:: TASK TO CARRY OUT ::
When the string "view" occurs in a line of the listing below, return that line.

:: RECORDED DATA ::

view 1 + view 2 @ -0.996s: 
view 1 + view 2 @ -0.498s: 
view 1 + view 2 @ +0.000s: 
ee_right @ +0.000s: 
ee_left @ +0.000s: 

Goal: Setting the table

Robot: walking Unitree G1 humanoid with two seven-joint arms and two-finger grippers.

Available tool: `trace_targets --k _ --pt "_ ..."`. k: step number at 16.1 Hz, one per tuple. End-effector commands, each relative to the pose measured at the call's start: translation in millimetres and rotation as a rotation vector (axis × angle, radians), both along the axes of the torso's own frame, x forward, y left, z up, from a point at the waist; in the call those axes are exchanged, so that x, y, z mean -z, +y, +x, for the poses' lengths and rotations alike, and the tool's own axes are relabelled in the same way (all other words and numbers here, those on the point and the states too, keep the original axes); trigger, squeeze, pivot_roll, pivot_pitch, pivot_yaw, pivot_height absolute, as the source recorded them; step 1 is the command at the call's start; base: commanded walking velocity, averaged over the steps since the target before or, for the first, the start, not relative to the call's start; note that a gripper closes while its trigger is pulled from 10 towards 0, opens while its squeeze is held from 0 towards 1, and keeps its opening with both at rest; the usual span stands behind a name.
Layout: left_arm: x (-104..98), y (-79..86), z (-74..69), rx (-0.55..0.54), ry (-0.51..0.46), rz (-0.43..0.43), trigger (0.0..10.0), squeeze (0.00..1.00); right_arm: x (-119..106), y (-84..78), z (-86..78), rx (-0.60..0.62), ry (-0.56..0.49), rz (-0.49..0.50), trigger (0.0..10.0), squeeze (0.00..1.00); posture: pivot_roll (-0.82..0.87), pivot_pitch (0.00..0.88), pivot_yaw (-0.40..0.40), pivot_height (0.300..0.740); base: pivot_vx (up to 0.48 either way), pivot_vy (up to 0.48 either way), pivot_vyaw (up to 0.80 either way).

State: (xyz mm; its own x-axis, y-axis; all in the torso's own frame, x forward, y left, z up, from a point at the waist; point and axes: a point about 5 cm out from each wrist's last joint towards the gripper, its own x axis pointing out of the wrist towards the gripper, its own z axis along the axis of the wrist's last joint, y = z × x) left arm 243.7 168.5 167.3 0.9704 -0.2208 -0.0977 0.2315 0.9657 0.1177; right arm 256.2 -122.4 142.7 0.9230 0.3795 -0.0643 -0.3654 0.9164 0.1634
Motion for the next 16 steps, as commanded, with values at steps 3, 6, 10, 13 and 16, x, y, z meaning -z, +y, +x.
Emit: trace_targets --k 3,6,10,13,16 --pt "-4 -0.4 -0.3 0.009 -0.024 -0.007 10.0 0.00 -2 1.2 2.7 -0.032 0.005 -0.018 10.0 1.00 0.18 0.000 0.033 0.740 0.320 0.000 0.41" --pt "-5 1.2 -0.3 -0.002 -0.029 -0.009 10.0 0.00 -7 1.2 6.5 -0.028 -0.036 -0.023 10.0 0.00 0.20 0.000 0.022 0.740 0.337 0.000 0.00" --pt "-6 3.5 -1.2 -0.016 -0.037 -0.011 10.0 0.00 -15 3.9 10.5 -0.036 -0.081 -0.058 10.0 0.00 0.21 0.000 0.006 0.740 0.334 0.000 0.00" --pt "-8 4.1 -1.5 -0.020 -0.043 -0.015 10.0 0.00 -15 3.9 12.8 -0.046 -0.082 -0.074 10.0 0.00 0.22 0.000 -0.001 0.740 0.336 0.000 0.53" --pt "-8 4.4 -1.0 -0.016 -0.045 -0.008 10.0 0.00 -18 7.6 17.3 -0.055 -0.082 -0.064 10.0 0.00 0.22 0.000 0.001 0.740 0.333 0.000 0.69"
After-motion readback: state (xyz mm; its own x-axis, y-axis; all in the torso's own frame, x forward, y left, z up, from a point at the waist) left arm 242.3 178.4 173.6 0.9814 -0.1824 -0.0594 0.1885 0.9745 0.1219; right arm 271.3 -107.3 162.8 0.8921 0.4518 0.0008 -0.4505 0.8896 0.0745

:: PROBLEM SOLUTION ::
view 1 + view 2 @ -0.996s: 
view 1 + view 2 @ -0.498s: 
view 1 + view 2 @ +0.000s: 

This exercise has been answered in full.